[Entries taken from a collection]
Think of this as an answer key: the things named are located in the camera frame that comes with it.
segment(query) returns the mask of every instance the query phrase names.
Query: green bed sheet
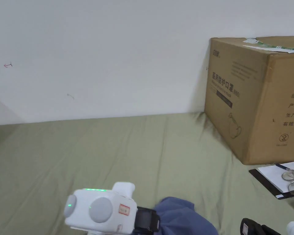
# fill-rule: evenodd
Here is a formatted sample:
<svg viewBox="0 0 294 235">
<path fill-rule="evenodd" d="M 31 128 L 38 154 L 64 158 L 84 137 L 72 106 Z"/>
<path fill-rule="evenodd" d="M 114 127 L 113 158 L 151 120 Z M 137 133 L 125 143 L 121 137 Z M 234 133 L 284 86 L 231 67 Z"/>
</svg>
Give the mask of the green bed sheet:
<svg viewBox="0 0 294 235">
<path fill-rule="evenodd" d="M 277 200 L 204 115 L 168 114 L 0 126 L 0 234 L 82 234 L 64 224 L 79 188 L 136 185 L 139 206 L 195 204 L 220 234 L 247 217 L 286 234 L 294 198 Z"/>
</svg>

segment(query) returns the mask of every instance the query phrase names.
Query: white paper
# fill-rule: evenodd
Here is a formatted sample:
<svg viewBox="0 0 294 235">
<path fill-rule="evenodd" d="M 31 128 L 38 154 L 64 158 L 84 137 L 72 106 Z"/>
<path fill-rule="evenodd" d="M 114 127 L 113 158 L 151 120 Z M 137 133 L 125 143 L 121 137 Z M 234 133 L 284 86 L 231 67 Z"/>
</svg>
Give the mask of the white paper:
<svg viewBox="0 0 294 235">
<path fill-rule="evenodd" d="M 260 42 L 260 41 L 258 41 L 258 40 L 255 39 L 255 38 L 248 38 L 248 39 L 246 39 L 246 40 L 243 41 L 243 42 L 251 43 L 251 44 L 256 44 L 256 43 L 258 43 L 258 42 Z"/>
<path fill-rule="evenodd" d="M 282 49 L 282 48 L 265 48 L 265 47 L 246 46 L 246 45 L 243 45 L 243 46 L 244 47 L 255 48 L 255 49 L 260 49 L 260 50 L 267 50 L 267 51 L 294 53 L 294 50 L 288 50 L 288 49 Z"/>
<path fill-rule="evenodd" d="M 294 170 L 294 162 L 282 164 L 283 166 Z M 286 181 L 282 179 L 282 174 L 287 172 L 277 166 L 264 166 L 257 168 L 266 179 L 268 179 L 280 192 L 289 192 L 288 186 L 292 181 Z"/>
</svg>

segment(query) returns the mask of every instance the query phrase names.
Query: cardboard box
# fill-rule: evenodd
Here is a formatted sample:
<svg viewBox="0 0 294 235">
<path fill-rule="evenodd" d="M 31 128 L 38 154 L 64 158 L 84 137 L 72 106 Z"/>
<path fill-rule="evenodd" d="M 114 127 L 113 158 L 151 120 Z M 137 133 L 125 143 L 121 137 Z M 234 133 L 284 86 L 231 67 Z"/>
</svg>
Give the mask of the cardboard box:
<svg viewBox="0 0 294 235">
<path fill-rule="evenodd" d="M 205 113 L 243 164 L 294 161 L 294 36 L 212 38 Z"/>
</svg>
---
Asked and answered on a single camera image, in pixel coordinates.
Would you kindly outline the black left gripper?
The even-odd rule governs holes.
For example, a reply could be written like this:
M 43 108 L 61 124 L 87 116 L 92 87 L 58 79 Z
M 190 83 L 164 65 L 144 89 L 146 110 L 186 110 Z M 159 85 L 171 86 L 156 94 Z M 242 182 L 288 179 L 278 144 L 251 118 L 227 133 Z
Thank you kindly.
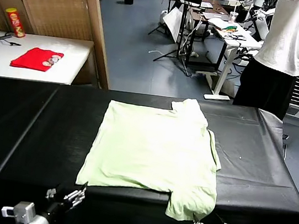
---
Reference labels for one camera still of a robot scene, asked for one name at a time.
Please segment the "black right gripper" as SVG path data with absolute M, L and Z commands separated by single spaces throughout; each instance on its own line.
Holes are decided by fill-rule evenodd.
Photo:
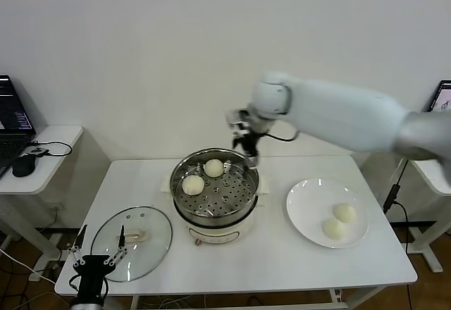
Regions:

EXERCISE AIM: Take every line from the data that includes the word "this".

ANSWER SECTION:
Think of this as an answer key: the things named are located in the camera frame that comes with it.
For example, a reply could be written like this:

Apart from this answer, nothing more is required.